4.- Quantification of the venom proteome was assessed applying the intensity Based Abundance Quantification (iBAQ) shotgun label-free method. Label-free methods can conveniently provide comparative estimates of peptide levels in multiplex differential proteomics experiments. Accurate quantification of the components of a proteome in a single experiment is only consistent if the identification of the peptides is carried out against a comprehensive homolog database. The strategy of label-free quantification by spectral counting or ion intensity is based on the assumption that the likelihood of data-dependent precursor ion selection is higher for abundant precursor ions, and that the number of peptide identifications, normalised to account for the fact that larger proteins tend to contribute more peptide/spectra, represents a proxy of the abundance of the parent protein. Central to label-free quantification methods is the ratio "Number of observed peptides/Number of theoretical observable peptides. Missing values is one of the main problems associated with label-free proteomics. Label-free proteome quantification strategies have been developed for model organisms for which comprehensive genomic or transcriptomic databases are available, and thus protein identifications does not represent a limiting factor. The conceptual shortcoming of applying label free shotgun approaches to non-model organisms results from the fact when a comprehensive reference database is missing, quantification is biased toward the successful peptide identifications. The authors are, thus, advised to carry out a repetition of the venom proteome quantification matching the MS/MS data against the species-specific genomic/transcriptomic database.

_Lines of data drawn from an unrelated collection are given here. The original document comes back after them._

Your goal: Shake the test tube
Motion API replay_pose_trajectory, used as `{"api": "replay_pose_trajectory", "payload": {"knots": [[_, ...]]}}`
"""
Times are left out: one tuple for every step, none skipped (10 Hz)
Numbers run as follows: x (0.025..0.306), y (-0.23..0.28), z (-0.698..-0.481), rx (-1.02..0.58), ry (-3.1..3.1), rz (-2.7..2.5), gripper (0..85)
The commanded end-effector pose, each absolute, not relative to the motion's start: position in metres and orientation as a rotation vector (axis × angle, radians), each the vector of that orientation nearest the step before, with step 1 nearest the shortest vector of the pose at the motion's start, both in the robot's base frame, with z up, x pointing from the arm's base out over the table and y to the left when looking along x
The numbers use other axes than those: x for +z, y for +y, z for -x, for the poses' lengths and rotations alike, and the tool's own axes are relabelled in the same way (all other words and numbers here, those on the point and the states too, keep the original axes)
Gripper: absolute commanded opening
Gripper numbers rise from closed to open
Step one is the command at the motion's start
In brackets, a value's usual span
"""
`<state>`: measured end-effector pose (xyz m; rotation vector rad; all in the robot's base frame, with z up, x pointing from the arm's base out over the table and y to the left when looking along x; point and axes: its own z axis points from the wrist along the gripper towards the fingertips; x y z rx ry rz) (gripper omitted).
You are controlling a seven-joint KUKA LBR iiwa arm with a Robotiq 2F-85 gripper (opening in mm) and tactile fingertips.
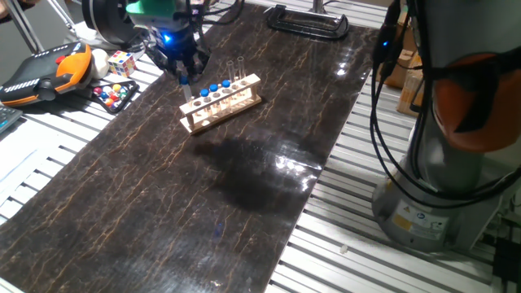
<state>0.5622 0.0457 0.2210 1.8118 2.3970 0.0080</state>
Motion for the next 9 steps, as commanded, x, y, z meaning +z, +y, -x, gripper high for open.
{"api": "replay_pose_trajectory", "payload": {"knots": [[0.220,0.049,-0.561,0.283,2.494,-2.007,0.7],[0.219,0.052,-0.559,0.327,2.493,-2.049,0.7],[0.219,0.055,-0.557,0.338,2.494,-2.062,0.7],[0.218,0.058,-0.556,0.337,2.486,-2.072,0.7],[0.217,0.058,-0.556,0.349,2.471,-2.082,0.7],[0.215,0.054,-0.558,0.326,2.470,-2.051,0.7],[0.214,0.047,-0.559,0.240,2.477,-1.969,0.7],[0.214,0.041,-0.560,0.158,2.478,-1.889,0.7],[0.214,0.035,-0.562,0.115,2.472,-1.847,0.7]]}}
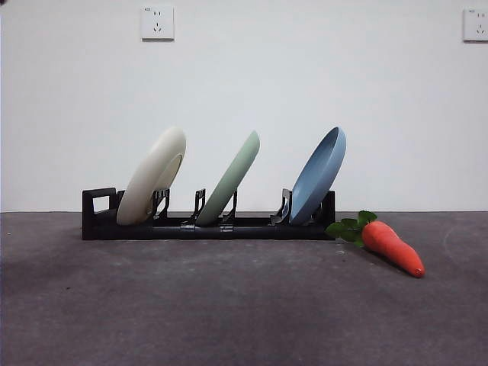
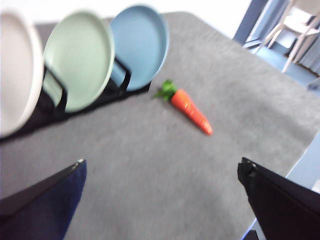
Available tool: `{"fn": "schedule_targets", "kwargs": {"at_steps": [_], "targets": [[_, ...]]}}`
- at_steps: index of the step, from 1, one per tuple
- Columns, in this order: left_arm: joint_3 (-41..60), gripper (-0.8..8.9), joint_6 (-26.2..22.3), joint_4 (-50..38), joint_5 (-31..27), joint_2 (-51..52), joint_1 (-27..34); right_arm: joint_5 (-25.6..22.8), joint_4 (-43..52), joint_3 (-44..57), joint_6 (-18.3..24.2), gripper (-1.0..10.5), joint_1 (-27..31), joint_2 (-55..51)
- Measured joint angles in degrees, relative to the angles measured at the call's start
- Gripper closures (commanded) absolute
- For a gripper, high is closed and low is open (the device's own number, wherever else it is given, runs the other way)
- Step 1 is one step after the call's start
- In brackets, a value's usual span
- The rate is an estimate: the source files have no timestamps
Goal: Take the green plate from the plate rack,put the plate on the table,take the carrot from the table,put the carrot in the plate
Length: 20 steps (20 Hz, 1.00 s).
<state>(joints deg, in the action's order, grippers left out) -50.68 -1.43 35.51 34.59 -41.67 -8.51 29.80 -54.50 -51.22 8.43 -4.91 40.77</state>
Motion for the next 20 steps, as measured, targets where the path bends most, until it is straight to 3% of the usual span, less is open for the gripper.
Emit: {"fn": "schedule_targets", "kwargs": {"at_steps": [9,15,20], "targets": [[-20.04,3.02,0.0,-14.23,-14.71,-29.88,-16.55,-0.02,0.13,0.0,-0.09,3.5,-0.02,3.06],[-32.33,3.02,-0.07,-21.86,-19.5,-52.09,-19.21,-0.02,0.13,0.0,-0.31,3.5,0.0,3.17],[-35.95,3.02,-1.03,-28.61,-24.04,-64.57,-19.41,-0.02,0.13,0.0,-0.52,3.5,0.0,3.17]]}}
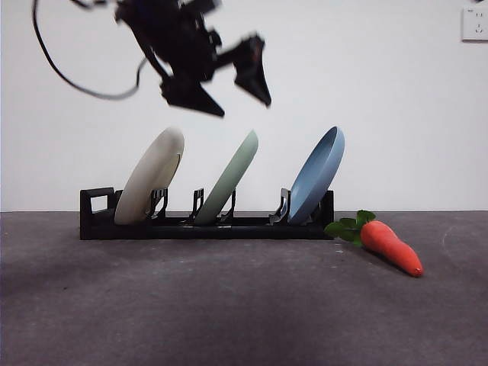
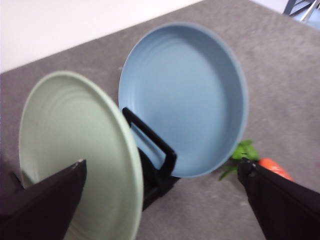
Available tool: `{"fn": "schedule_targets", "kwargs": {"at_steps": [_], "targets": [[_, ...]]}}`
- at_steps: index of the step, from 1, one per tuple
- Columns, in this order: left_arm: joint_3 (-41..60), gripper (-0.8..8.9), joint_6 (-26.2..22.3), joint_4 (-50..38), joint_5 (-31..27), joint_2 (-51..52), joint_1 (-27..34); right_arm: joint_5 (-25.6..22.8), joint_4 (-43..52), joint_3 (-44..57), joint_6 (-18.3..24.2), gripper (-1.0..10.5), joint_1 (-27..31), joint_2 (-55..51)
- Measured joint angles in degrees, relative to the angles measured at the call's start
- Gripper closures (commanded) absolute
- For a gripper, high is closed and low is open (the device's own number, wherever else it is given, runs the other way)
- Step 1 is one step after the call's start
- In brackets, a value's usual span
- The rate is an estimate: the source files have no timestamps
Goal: Take the green plate from the plate rack,put the plate on the table,take the carrot from the table,put the carrot in the plate
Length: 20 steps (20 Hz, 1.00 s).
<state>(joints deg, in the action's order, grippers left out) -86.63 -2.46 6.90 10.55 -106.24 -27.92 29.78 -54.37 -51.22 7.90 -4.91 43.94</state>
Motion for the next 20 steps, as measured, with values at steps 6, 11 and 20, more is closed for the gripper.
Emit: {"fn": "schedule_targets", "kwargs": {"at_steps": [6,11,20], "targets": [[0.0,3.11,-0.13,-7.65,-2.08,-6.93,-0.02,0.0,0.0,0.0,-0.02,3.5,0.0,0.0],[-0.02,4.71,-0.13,-8.09,-2.91,-9.16,-0.52,0.0,0.0,0.0,-0.07,3.5,0.0,0.0],[-0.07,8.25,-0.13,-7.87,-2.95,-9.14,-0.76,0.02,0.0,0.0,-0.15,3.5,0.0,0.0]]}}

            On the other hand, intensity-based absolute quantitation (iBAQ) is derived from the sum of all peptide peaks for a given protein divided by the number of theoretically observed peptides. However, mass spectrometry is inherently a not quantitative technique due to numerous confounding factors contributing to the detection of peptide ions in a mass spectrometer. Most notably, the distinct physico-chemical sequence properties of the different analytes in any given sample unpredictably affect peptide ionization, and detection efficiencies for ions with different m/z values are unequal. Hence, quantification of the venom proteome of D. acutus should be derived from data gathered through a truly quantitative method, such as snake venomics (). Snake venomics leverages on pre-MS quantification of the percentage of the different toxin families in the venom from the ratio of the summed areas of the reverse-phase chromatographic peaks containing proteins from the same family to the total area of venom protein peaks in the RP chromatogram recorded at the wavelength of absorbance for the peptide bond (Calvete JJ, Next-generation snake venomics: protein-locus resolution through venom proteome decomplexation.Exp. Rev. Proteomics 2014 Jun;11(3):315-29. doi: 10.1586/14789450.2014.900447; Eichberg S, Sanz L, Calvete JJ, Pla D, Constructing comprehensive venom proteome reference maps for integrative venomics. Exp. Rev. Proteomics. 2015;12(5):557-73. doi: 10.1586/14789450.2015.1073590). These percentages correspond to the “% of total peptide bond concentration in the peak”, a proxy for the weight% (Calvete JJ, Pla D, Els J, Carranza S, Damm M, Hempel BF, John EBO, Petras D, Heiss P, Nalbantsoy A, Göçmen B, Süssmuth RD, Calderón-Celis F, Nosti AJ, Encinar JR, Combined Molecular and Elemental Mass Spectrometry Approaches for Absolute Quantification of Proteomes: Application to the Venomics Characterization of the Two Species of Desert Black Cobras, Walterinnesia aegyptia and Walterinnesia morgani. J. Proteome Res. 2021 Nov 5;20(11):5064-5078. doi: 10.1021/acs.jproteome.1c00608.).  

5.- A comparative analysis of the current and previous omics data available for D. acutus from PR China and Taiwan should be carry out and discussed.